岸辺の日記

日常のあれこれを記録します

国民への直接的なバラマキは社会の生産性を向上させるのか

米国の4月の雇用統計が事前予想を下回った(それでも雇用者数は増加し、失業率も低下しています)ことに対し、政府による手厚い失業給付等が、失業者が就職活動を開始することへの妨げになっているのでは、と解釈する意見が出ています。失業給付で十分な金額が受給できるのであれば無理して就職しなくても良くなってしまうわけで、この指摘はある程度は正しいように思います。

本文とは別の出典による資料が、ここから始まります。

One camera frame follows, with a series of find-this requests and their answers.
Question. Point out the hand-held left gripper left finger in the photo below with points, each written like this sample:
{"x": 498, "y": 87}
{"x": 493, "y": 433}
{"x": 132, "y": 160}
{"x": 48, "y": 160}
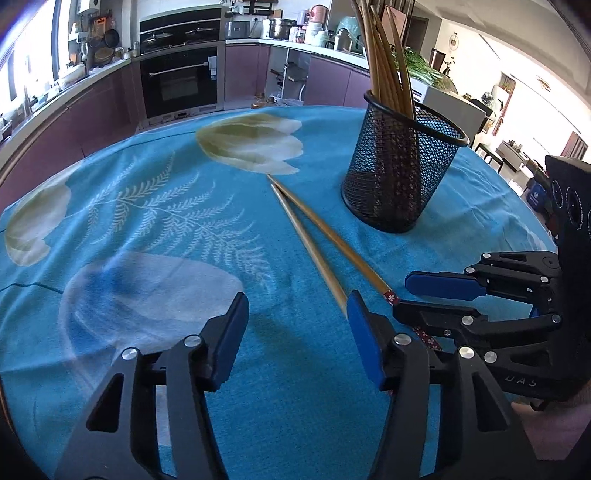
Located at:
{"x": 228, "y": 341}

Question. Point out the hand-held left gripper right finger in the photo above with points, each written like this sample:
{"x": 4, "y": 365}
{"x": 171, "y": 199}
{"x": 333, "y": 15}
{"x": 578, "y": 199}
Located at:
{"x": 364, "y": 341}

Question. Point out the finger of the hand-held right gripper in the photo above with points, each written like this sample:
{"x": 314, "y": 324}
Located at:
{"x": 438, "y": 318}
{"x": 438, "y": 285}

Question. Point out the wooden chopstick red patterned end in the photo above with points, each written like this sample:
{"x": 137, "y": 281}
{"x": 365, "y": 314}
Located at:
{"x": 309, "y": 254}

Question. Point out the bunch of wooden chopsticks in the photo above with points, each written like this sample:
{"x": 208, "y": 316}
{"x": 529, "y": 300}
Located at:
{"x": 332, "y": 240}
{"x": 378, "y": 55}

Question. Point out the black mesh utensil holder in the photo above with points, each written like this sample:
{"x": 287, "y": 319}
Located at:
{"x": 392, "y": 184}

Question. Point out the person's right forearm pink sleeve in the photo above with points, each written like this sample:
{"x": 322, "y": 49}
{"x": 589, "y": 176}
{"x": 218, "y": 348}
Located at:
{"x": 554, "y": 429}

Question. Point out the blue bin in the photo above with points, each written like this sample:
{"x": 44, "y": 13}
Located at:
{"x": 539, "y": 199}

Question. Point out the blue floral tablecloth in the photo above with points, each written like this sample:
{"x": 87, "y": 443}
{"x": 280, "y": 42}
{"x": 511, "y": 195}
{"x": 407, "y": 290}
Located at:
{"x": 138, "y": 230}

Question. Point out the green leafy vegetables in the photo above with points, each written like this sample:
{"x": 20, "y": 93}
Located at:
{"x": 422, "y": 67}

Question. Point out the purple kitchen cabinet beside oven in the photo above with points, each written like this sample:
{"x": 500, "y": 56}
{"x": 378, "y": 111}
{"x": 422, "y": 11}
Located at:
{"x": 332, "y": 78}

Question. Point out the black built-in oven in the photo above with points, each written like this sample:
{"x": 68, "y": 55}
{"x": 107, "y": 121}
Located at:
{"x": 180, "y": 83}

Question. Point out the purple kitchen cabinet under window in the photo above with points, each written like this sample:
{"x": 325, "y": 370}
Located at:
{"x": 60, "y": 134}

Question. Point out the pink kettle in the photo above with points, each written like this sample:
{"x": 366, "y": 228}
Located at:
{"x": 318, "y": 16}

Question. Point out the stainless steel stock pot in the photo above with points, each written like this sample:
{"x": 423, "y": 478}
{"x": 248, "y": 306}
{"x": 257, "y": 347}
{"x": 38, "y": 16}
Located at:
{"x": 282, "y": 28}

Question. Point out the dark cooking pot with lid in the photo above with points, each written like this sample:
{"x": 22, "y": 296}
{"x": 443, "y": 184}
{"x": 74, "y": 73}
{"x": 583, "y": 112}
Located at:
{"x": 157, "y": 37}
{"x": 199, "y": 32}

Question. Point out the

このような就職活動に対するマイナス要因が存在する一方、経済再開によって必要な雇用は増加傾向にあるため、人材不足が賃金上昇に結びつく可能性も指摘されています。足元の金融市場ではインフレが警戒されており、賃金上昇はインフレに結びつくことが多いです。インフレを防ぐ観点では手厚い失業給付等は否定的に捉えられることになりますが、一方で企業の生産性という面では肯定的に捉えることができるように思います。賃金上昇が起こると企業側も労働者あたりの生産量を増やすよう努めるはずであり、そうした試みが企業の生産性向上に寄与するわけです。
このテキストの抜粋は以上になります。